Forget the fact that it was he who completely failed to respond back in January/February.

If Trump can convince Independents that the left hurt the economy, many of them will vote for him. The longer the lockdown goes on in various forms, which continues to cause additional damage to the economy, the more Trump will be able to point at someone’s pain and say, “See! That’s what they did to you!” If this becomes a battle of narratives and emotions around economic pain, I don’t think Biden and the left will have a chance. Trump is remarkably good at blaming other people for his mistakes and getting people to believe him.
Biden can do extraordinary damage to himself during the next several months. Trump cannot. If there are to be any gaffes, revelations, or bombshells that surface before November, they will most likely harm Biden, which will influence the Independents, Wokers, and Never Trumpers to abstain or switch to Trump.
Inaction favors Trump. If things were to be so convoluted and distorted that people didn’t know which way was up, the result is most likely to be people staying home and not voting. That means that the dedicated Trump fans—which are guaranteed to vote in extreme numbers—will be the strongest force on the field.

There are, of course, some trends that hurt Trump.

People generally hate him as a person—even many conservatives
If the economy continues to worsen (which seems inevitable), any clear-headed person is likely to place at least some of that blame at Trump’s feet

I simply worry it won’t be enough.

I think disgust for the left will be too strong a force—combined with Trump’s ability to point blame at that same left for the economic damage caused by the lockdown.

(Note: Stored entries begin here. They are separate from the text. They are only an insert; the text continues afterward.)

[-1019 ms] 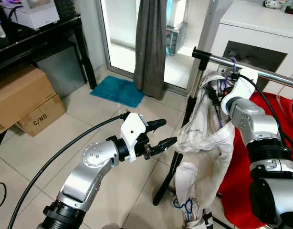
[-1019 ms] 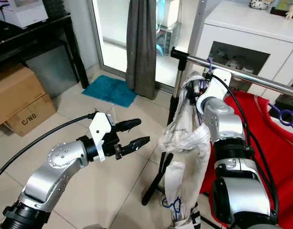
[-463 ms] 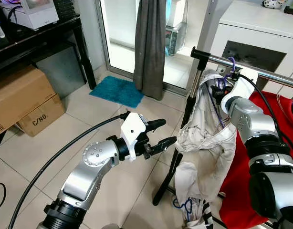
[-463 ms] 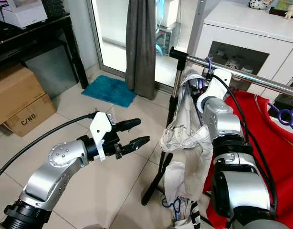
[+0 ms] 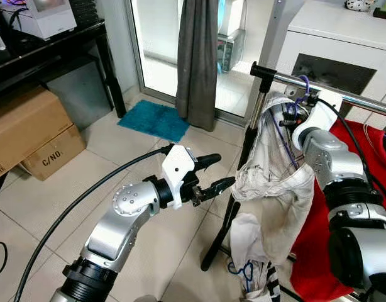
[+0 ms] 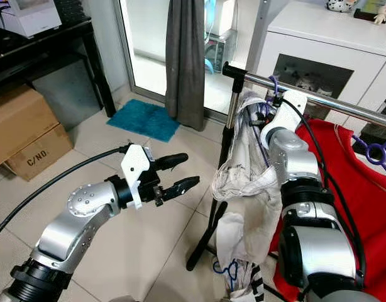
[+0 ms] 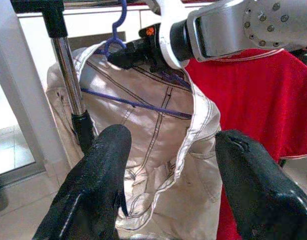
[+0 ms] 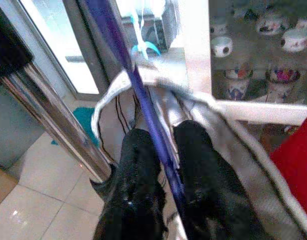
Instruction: Hang hanger
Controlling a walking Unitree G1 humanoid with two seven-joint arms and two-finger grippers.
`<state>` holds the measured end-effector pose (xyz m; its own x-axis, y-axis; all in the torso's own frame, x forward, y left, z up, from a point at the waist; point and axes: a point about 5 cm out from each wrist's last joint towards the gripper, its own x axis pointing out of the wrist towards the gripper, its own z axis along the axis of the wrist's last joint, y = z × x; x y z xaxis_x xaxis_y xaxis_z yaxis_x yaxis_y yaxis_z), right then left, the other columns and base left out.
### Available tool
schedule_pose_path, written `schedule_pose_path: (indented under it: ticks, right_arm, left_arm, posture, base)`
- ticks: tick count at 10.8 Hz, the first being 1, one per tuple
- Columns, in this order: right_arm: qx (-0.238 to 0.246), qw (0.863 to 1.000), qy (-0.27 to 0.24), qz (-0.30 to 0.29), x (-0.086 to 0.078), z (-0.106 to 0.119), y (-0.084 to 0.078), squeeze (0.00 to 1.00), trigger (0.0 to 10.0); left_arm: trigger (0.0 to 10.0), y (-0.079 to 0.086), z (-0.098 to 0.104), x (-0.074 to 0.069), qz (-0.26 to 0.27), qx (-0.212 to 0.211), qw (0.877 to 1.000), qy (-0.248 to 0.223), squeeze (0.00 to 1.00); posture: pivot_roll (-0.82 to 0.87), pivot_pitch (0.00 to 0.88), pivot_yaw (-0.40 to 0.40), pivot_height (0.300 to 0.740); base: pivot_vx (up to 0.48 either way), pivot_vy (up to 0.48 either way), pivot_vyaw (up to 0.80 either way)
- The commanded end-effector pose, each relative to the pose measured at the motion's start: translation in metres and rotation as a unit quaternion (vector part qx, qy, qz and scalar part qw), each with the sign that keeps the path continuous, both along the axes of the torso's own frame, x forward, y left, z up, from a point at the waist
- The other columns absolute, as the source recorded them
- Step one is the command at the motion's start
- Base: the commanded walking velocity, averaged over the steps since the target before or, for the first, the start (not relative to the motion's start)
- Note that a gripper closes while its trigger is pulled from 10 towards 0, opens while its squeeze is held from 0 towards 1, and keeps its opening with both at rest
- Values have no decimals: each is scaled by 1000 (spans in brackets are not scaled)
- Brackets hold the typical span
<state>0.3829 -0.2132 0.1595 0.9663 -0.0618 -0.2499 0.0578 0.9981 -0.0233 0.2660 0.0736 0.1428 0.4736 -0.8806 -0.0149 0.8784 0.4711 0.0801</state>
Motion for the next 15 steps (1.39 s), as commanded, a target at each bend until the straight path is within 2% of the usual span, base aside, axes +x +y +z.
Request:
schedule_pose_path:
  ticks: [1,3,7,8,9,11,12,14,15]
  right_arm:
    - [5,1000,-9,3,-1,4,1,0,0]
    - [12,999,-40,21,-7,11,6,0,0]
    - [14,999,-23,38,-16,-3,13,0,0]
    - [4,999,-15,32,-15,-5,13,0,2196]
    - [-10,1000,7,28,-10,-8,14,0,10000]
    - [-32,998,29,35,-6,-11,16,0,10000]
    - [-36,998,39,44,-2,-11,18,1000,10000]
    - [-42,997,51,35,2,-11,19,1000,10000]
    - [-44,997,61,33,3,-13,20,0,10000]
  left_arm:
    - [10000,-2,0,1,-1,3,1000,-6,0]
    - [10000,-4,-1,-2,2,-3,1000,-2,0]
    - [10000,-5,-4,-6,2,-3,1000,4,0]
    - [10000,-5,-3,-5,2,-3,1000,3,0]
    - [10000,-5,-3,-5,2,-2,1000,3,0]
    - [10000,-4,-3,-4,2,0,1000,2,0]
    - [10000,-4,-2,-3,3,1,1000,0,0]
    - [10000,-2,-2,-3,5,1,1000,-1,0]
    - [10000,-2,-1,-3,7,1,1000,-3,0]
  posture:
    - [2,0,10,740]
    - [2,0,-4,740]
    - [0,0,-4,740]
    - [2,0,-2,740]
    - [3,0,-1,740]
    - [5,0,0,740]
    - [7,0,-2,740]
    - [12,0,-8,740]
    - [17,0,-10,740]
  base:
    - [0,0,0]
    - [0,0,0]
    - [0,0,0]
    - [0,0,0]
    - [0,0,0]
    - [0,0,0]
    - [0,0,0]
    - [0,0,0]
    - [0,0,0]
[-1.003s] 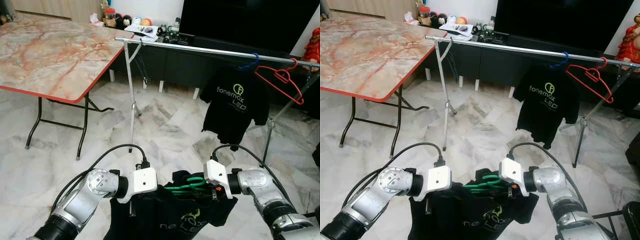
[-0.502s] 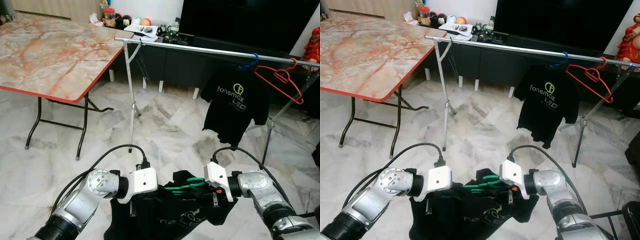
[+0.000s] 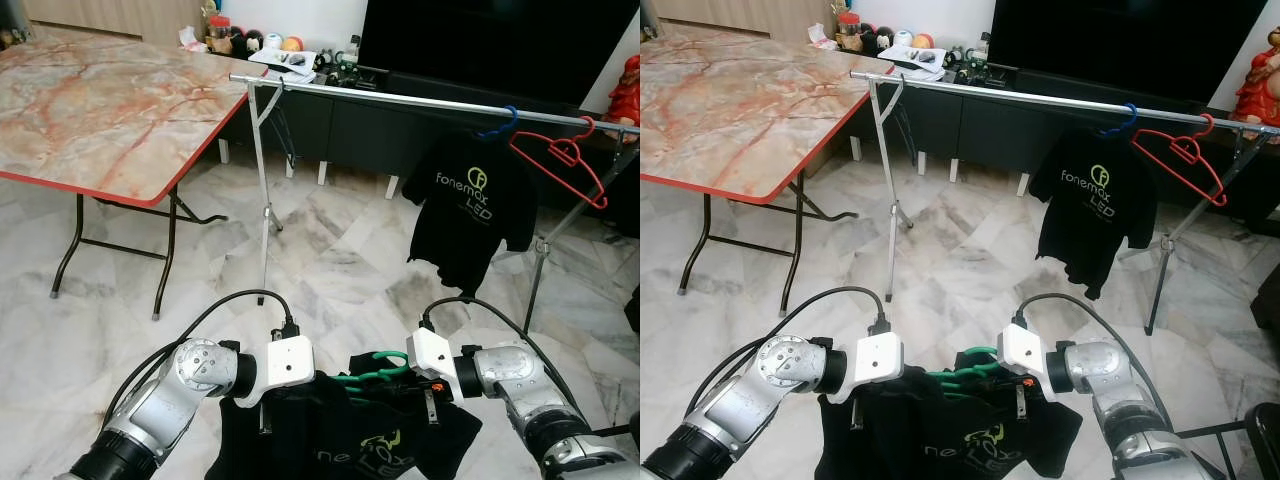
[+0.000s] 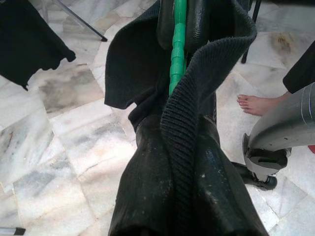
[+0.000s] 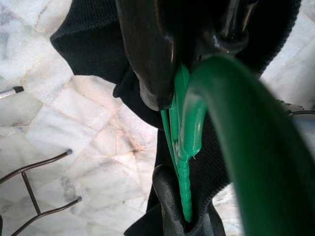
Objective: Hang hanger
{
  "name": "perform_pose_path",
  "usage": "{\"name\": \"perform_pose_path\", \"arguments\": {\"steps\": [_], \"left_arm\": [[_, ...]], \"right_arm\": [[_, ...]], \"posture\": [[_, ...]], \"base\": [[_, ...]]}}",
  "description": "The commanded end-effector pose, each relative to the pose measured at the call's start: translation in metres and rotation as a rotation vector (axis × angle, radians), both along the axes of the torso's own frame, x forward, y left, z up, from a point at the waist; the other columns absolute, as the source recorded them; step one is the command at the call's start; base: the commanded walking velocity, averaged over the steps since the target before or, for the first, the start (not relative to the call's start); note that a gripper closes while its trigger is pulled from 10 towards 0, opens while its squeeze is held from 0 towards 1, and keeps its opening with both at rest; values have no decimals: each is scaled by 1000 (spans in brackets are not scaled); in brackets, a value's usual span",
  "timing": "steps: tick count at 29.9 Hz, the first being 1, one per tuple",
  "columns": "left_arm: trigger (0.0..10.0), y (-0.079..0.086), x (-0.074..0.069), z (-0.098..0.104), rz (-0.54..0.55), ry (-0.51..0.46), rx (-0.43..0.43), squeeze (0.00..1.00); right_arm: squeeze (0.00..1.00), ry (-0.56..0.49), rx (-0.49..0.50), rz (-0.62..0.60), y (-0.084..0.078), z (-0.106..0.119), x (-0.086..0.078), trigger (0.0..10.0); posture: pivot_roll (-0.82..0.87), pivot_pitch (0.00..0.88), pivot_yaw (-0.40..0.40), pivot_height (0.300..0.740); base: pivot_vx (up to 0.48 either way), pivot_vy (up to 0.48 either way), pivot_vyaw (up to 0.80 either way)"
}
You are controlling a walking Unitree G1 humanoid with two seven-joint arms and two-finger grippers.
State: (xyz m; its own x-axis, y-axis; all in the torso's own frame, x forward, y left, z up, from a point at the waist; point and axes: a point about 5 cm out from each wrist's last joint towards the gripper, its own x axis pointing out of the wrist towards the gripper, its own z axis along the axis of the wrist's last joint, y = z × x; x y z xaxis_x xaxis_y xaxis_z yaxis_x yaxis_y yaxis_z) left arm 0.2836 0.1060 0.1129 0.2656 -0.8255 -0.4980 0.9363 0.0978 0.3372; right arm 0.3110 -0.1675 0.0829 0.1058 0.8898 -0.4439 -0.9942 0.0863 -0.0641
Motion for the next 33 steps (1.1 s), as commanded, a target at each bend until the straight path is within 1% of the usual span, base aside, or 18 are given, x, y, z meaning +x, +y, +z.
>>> {"name": "perform_pose_path", "arguments": {"steps": [1, 6, 7, 11, 16, 17, 18, 19, 20, 21, 22, 23, 24, 25, 33], "left_arm": [[10000, -6, 2, 10, -29, -42, -28, 0], [10000, -3, 0, 10, -45, 0, -18, 0], [10000, -3, 0, 10, -45, 7, -22, 1000], [10000, -3, 0, 12, -47, 10, -34, 1000], [10000, -3, 2, 14, -41, -10, -43, 1000], [8627, -3, 2, 14, -38, -11, -46, 1000], [4353, -3, 2, 15, -35, -10, -50, 1000], [4353, -3, 2, 15, -34, -9, -51, 1000], [824, -3, 2, 14, -35, -8, -51, 1000], [0, -3, 2, 14, -36, -3, -50, 1000], [0, -3, 1, 12, -39, 6, -48, 976], [0, -4, 0, 12, -39, 8, -48, 518], [0, -4, 0, 11, -39, 9, -48, 518], [0, -4, 0, 11, -37, 12, -52, 0], [0, -1, -1, 10, -28, 27, -54, 0]], "right_arm": [[0, 12, -6, 5, -1, -3, -3, 0], [0, 16, -8, 9, 0, -5, -5, 0], [0, 17, -8, 10, 0, -6, -5, 0], [0, 20, -11, 12, 0, -8, -6, 0], [0, 18, -42, 12, -2, -14, -10, 0], [0, 19, -42, 12, -2, -14, -11, 0], [0, 20, -43, 12, -2, -15, -11, 0], [0, 20, -43, 13, -2, -15, -11, 0], [0, 19, -42, 11, -2, -15, -11, 0], [0, 18, -40, 8, -2, -15, -11, 0], [0, 15, -39, 3, -2, -14, -11, 0], [0, 13, -38, 0, -2, -14, -10, 0], [0, 11, -38, -2, -2, -13, -10, 0], [0, 6, -39, -9, -3, -12, -8, 0], [0, -7, -31, -39, -4, -8, -5, 0]], "posture": [[139, 65, -122, 740], [138, 58, -117, 740], [138, 58, -117, 740], [139, 53, -115, 740], [138, 49, -113, 740], [139, 50, -112, 740], [138, 52, -112, 740], [138, 52, -112, 740], [137, 54, -112, 740], [137, 55, -112, 740], [136, 56, -112, 740], [135, 58, -113, 740], [135, 58, -113, 740], [135, 60, -114, 740], [137, 68, -118, 740]], "base": [[0, 0, 0], [0, 0, 0], [0, 0, 0], [0, 0, 0], [0, 0, 0], [0, 0, 0], [0, 0, 0], [0, 0, 0], [0, 0, 0], [0, 0, 0], [0, 0, 0], [0, 0, 0], [0, 0, 0], [0, 0, 0], [0, 0, 0]]}}
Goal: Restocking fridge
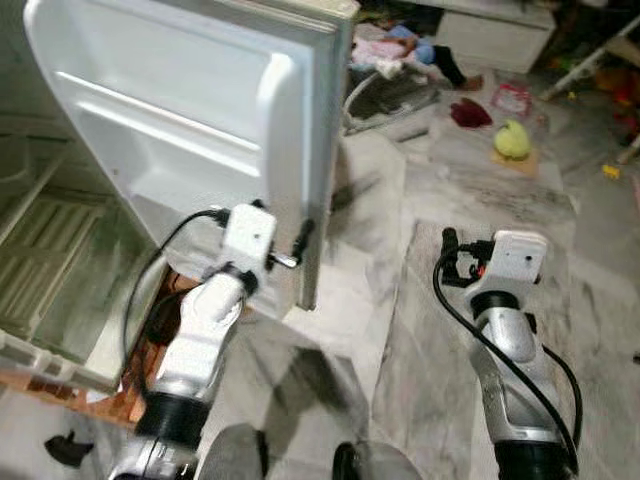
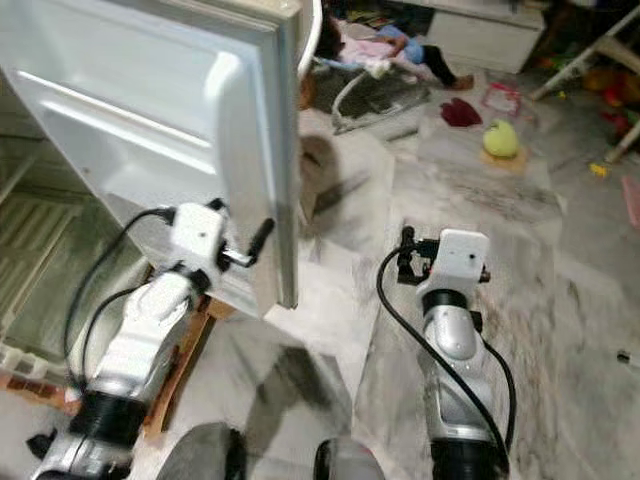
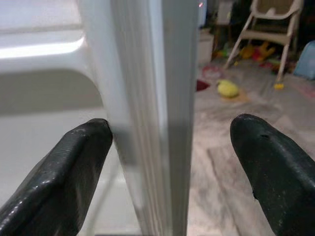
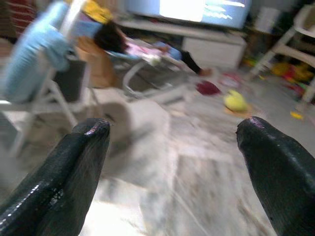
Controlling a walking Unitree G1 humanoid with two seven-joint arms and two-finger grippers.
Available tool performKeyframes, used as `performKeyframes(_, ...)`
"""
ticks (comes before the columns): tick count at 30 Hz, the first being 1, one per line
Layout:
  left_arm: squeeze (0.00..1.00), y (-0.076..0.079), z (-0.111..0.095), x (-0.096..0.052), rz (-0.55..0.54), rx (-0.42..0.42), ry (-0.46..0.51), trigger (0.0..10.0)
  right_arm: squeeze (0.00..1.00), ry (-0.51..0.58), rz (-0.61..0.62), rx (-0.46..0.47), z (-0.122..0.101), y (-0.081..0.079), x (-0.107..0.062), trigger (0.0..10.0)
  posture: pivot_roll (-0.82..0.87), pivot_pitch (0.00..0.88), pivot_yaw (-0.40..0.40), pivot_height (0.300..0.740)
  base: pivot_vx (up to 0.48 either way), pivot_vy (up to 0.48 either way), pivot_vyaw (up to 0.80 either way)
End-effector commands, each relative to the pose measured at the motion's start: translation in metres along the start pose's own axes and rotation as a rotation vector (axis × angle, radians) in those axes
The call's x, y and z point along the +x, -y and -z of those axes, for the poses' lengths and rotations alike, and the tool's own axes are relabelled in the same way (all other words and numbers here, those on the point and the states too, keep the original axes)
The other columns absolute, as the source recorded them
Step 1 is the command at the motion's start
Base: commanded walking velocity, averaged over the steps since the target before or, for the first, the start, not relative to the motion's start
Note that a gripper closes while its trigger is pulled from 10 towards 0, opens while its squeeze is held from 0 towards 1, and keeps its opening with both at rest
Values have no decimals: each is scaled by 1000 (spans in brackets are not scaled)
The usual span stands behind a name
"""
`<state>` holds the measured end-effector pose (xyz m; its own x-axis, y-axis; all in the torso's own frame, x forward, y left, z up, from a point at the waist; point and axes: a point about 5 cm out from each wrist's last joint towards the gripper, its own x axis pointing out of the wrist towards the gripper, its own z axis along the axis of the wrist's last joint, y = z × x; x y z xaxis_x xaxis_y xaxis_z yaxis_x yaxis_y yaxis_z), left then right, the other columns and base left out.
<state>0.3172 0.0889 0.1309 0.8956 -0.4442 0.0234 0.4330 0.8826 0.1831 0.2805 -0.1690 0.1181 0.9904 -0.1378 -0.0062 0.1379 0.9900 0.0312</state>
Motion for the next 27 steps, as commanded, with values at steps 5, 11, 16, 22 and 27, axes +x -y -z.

That, combined with Biden being such a horrible candidate, will cause independents to either not vote or vote for Trump.

The surfacing of non-Woken-approved behavior on the part of Biden—combined with his likely collection of fresh gaffes—will take the extreme left off the board.

So that really leaves the Trump Acolytes vs. the Never Trumpers. How much can the left rally to produce a white-hot hatred for Trump that knocks down all other considerations, and actually motivates people to go out and get the job done?

I think they’re shit at it. They can’t rally anyone for anything. Whenever they open their mouths to name an enemy and march against it, they end up choosing Christmas songs, which further alienates the center of the country.

The left sucks at narrative. And the narrative is going to matter more than ever in this one.

We have all this division. We have all this chaos. We have all this anger. We have all this pain.

Those things are crying out for a story, and the left doesn’t have one. Their story is Trump is bad.

Trump’s story is that everything was fine before China started a virus and the liberals broke the economy.

And far, far too many people will take that story, because, at least it’s an answer. It’s an answer with handles. It’s easy to follow.

To me that wins the undecided vote, or at least a significant portion of it.

And then Biden and the DNC will combine their powers to kick as many balls into their own goal as possible, resulting in much of the left being paralyzed into apathy.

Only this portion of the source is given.